**EXERCISE PROMPT**
Using the records below, quote only the span that opens with the line containing "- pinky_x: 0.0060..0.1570" and closes with the line containing "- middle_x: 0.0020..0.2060", exactly and inclusively.

(Items listed in a dataset)
-*-

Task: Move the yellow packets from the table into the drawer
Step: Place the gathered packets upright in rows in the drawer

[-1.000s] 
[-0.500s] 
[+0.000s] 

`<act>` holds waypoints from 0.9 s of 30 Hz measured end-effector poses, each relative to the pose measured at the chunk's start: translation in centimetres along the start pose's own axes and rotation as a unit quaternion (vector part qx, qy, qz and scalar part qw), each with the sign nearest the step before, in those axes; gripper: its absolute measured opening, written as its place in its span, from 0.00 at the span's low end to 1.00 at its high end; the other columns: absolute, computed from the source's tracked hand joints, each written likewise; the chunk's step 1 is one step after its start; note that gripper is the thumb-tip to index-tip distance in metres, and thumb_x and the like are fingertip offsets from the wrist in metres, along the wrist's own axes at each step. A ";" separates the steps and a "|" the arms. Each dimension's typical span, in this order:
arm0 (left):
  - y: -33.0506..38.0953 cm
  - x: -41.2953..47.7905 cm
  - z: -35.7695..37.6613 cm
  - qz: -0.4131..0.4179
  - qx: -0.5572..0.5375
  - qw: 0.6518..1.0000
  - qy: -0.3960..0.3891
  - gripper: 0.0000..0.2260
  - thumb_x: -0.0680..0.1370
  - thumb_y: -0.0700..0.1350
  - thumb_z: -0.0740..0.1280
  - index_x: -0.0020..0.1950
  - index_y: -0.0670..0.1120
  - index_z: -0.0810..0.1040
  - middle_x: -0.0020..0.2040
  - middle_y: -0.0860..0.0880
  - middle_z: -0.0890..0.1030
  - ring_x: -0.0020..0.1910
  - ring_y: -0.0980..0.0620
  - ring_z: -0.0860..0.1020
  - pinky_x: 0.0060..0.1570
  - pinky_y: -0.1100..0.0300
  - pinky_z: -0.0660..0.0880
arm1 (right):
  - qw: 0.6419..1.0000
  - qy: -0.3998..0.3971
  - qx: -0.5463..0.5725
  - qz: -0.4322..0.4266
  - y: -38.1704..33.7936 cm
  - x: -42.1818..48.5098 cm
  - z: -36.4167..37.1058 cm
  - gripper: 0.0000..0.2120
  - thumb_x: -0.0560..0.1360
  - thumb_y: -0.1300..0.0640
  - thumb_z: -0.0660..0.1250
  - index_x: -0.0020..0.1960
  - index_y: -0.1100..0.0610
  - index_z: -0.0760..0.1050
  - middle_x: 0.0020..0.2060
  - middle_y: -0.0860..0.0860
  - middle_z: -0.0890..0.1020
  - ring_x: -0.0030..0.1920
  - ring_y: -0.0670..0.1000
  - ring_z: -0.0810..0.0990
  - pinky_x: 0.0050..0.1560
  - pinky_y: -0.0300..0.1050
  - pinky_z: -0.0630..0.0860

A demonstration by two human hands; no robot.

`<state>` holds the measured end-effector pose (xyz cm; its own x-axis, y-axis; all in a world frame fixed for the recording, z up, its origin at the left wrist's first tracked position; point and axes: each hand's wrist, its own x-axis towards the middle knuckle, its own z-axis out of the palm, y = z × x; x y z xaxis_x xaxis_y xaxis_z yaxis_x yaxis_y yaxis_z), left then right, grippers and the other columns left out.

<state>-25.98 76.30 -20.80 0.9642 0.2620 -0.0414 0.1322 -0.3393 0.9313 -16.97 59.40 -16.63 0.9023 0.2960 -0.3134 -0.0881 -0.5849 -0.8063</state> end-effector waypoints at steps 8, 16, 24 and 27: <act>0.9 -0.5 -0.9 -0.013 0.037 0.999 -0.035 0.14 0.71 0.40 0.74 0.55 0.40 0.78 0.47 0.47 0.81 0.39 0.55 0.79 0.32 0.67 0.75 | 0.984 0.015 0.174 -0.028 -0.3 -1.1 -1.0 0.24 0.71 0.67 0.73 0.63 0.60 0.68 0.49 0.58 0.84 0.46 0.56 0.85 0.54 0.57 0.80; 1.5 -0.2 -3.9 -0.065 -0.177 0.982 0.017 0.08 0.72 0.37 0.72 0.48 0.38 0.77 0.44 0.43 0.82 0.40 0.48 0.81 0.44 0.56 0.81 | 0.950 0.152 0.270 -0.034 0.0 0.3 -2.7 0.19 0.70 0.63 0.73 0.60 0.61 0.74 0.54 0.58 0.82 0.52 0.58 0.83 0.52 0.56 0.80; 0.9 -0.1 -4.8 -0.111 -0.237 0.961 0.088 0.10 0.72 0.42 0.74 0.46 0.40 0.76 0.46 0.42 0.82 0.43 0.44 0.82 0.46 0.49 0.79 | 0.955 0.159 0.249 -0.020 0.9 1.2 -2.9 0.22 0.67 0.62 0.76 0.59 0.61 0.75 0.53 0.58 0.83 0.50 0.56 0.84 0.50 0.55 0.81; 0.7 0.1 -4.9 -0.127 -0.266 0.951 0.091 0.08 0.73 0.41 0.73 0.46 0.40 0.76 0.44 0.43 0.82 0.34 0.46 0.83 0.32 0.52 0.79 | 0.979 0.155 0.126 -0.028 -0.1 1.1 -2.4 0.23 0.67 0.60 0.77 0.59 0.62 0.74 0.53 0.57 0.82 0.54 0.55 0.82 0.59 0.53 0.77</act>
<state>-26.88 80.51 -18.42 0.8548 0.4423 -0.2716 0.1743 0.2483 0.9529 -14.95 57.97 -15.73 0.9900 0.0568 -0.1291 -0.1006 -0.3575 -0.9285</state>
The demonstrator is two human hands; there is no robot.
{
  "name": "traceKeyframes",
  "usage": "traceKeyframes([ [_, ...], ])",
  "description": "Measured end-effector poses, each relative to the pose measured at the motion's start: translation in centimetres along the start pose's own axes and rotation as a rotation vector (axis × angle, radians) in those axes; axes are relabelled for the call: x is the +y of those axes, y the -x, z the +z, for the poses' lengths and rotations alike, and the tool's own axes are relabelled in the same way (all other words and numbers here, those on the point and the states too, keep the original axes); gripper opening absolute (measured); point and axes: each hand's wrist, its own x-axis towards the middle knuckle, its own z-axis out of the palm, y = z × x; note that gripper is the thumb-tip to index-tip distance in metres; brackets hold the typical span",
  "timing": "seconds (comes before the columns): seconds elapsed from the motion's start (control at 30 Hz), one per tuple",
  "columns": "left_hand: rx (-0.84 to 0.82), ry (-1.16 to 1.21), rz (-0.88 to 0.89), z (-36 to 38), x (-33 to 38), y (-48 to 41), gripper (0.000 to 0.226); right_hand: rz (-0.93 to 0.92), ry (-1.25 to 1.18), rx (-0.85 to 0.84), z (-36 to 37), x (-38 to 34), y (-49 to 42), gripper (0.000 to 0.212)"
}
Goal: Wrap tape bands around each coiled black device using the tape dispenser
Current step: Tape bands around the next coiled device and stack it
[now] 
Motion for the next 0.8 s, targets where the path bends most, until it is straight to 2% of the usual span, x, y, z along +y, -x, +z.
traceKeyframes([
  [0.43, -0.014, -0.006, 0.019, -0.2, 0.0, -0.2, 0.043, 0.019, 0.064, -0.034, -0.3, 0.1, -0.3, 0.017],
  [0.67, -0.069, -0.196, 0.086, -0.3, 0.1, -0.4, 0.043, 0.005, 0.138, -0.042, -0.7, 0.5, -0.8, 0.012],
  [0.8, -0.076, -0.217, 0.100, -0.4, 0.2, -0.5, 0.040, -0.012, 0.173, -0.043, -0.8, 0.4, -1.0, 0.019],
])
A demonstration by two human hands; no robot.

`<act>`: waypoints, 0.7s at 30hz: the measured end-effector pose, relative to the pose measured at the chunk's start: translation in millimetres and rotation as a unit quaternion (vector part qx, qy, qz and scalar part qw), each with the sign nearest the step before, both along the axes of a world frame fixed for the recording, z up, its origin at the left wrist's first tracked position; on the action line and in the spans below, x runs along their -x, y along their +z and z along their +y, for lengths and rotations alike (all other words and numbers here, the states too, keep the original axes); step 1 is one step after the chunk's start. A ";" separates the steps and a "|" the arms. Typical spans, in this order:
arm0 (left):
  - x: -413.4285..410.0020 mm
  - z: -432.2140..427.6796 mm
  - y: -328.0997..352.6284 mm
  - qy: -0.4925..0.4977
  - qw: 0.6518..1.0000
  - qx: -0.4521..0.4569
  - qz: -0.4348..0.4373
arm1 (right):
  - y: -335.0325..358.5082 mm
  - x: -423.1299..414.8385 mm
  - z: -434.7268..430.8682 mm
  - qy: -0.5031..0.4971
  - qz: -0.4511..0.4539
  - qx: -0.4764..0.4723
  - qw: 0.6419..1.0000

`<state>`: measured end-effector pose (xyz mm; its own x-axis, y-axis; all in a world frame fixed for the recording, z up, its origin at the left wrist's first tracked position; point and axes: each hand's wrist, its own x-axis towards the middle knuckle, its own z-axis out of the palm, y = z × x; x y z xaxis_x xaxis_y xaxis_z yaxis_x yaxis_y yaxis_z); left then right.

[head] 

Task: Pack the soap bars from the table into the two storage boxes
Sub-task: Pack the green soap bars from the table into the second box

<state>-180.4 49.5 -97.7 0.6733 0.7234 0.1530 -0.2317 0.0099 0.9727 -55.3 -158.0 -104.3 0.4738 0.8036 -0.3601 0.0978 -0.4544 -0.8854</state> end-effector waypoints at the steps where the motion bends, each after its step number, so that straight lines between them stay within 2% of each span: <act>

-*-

**YOUR RESPONSE**
  - pinky_x: 0.0060..0.1570
  - pinky_y: -0.1100..0.0300
  - pinky_z: -0.0660..0.0880
arm1 (right):
  - qw: 0.6419..1.0000
  - qy: -0.3998..0.3971
  - qx: -0.5463..0.5725
  - qz: -0.4322..0.4266
  - y: -38.1704..33.7936 cm
  - x: -42.1818..48.5098 cm
  - z: -36.4167..37.1058 cm
  - gripper: 0.0000..0.2120
  - thumb_x: -0.0560..0.1360
  - thumb_y: -0.1300..0.0640
  - thumb_z: -0.0660..0.1250
  - index_x: -0.0020..0.1960
  - index_y: -0.1100..0.0610
  - index_z: -0.0760..0.1050
  - middle_x: 0.0020..0.2060

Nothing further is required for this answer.